1. O Flash oferece uma série de recursos que outros programas não oferecem.

Verdade. O Flash evoluiu bastante e permite a criação de animações mais elaboradas, assim como a integração com som e vídeo. Ele também permite muito mais interatividade, chegando a ser uma ferramenta para a criação de jogos simples. Por isso seu uso tem crescido bastante, seja em sites ou em campanhas online.

O seu uso, porém, não é obrigatório: tudo depende do tipo de conteúdo que você vai divulgar, da freqüência de atualização, do seu público e da sua verba. Existem ações online muito boas que não usam Flash.

2. Meu site vai ficar mais bonito se for feito em Flash.

Depende. Ele pode ficar mais bonito, mas também pode ficar exagerado, lento ou impossível de ser atualizado devido à dificuldade ou ao custo.

O mesmo vale para apresentações. Fazer uma apresentação toda em Flash pode permitir recursos como animações, som e vídeo. Mas se você tiver que apresentar uma tabela de preços que é atualizada todos os dias ou semanas, provavelmente terá muito trabalho. Nesse caso, a solução é fazer um arquivo com esses dados separadamente ou então usar outra tecnologia.

No caso de sites, hoje o Flash tem sido usado em conjunto com outras tecnologias com o objetivo de minimizar os problemas e facilitar a atualização.

3. Muita gente não tem Flash instalado.

Mentira. Em março de 2005, a NPD Research divulgou que 98,3% dos usuários têm Flash instalado. O problema é que nem todos têm a última versão instalada em seus computadores. Existe uma maneira de minimizar esse problema, que é criar arquivos Flash para versões anteriores. Outro problema é que, no Mac, o Flash fica muito lento, assim como em PCs mais antigos.

4. Não é possível fazer um site atualizável em Flash.

Mentira. É possível fazer até mesmo um site de comércio eletrônico em Flash. Porém, é preciso analisar que benefícios você e seu consumidor terão usando essa tecnologia e quanto isso vai custar.

5. O Flash é um programa que dificulta a usabilidade.

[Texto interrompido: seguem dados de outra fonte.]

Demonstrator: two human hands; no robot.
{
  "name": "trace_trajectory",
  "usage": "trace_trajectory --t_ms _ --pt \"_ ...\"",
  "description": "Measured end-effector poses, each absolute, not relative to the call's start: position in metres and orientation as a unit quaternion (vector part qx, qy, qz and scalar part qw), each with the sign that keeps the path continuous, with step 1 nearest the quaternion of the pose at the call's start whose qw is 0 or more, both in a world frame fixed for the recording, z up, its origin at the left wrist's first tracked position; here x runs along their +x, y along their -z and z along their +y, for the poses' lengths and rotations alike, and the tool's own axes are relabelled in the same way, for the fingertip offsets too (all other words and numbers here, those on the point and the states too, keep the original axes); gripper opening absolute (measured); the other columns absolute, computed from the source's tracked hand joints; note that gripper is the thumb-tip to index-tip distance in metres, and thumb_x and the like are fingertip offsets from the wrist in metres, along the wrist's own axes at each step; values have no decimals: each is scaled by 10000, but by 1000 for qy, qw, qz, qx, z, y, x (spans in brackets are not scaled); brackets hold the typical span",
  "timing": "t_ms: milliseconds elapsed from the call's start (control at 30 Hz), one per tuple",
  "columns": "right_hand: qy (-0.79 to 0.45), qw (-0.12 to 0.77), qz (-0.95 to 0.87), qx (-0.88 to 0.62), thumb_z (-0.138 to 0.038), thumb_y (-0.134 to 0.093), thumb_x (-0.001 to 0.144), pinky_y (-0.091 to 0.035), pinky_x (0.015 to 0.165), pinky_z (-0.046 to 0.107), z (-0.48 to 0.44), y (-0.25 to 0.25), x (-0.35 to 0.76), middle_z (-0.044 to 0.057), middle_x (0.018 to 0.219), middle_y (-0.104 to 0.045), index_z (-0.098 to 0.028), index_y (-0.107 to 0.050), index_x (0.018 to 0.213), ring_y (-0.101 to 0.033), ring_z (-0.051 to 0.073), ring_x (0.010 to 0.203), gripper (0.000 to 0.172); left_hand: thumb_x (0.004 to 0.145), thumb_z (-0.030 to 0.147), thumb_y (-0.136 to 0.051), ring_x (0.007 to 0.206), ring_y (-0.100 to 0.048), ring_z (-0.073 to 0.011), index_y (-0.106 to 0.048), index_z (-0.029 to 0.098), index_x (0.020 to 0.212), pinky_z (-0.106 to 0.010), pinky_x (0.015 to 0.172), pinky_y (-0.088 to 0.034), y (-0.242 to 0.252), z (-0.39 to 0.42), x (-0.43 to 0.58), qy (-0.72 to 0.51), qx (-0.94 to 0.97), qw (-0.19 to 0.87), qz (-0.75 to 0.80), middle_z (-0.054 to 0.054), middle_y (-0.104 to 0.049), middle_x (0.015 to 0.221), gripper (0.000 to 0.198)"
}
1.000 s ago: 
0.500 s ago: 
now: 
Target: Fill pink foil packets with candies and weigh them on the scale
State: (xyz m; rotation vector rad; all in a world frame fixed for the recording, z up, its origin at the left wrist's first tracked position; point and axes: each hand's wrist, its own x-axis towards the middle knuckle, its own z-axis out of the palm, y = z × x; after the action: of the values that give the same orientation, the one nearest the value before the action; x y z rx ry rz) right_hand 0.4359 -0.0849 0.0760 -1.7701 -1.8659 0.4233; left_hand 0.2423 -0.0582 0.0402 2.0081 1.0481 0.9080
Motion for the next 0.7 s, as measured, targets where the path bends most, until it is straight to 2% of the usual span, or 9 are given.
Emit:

Depende. Quando o Flash é mal utilizado, realmente dificulta. Por exemplo, a lentidão para carregar um arquivo pesado, os menus que ficam escondidos e só aparecem quando passamos o mouse, as barras de rolagem e os formulários que fogem dos padrões de internet.

6. Não é recomendável enviar Flash por e-mail.

Verdade. O Flash usa um tipo de código que pode esconder ameaças eletrônicas e, por isso, é bloqueado por muitos programas ou serviços de e-mail. Você pode enviar um arquivo em Flash se souber exatamente em que programa ele será aberto, como em um e-mail interno da sua empresa.

7. Flash dá trabalho.

Verdade. Enquanto uma animação comum pode ser feita apenas por um diretor de arte, uma animação complexa em Flash necessita de um diretor de arte e de um programador. No caso de uma campanha online, os veículos exigem que você envie duas peças, uma em Flash e outra em GIF (animação comum) para o caso de acontecer algum problema com o Flash.

8. Flash custa mais caro.

Depende. Como trabalho geralmente significa custos, e o Flash dá mais trabalho, em alguns casos uma peça em Flash pode ser mais cara que uma peça comum. Para ser usado em todo o seu potencial, o Flash geralmente necessita de recursos adicionais, como a produção de sons e de vídeo. Aí sim os custos vão se multiplicando, mas o resultado também pode ser bem melhor.

Qual a conclusão, usar ou não usar Flash? Como regra geral, usa-se Flash em apresentações que não tenham atualizações freqüentes, em e-learning, em campanhas online que não sejam de varejo, em games e como parte de sites, aliado a outras tecnologias. Mas existem muitas exceções a essa regra, e por isso a resposta a esta pergunta será sempre depende. Aí entra o gerente de projetos: uma pessoa capaz de analisar escopo, prazo, custo e decidir que tecnologia usar para alcançar o melhor resultado.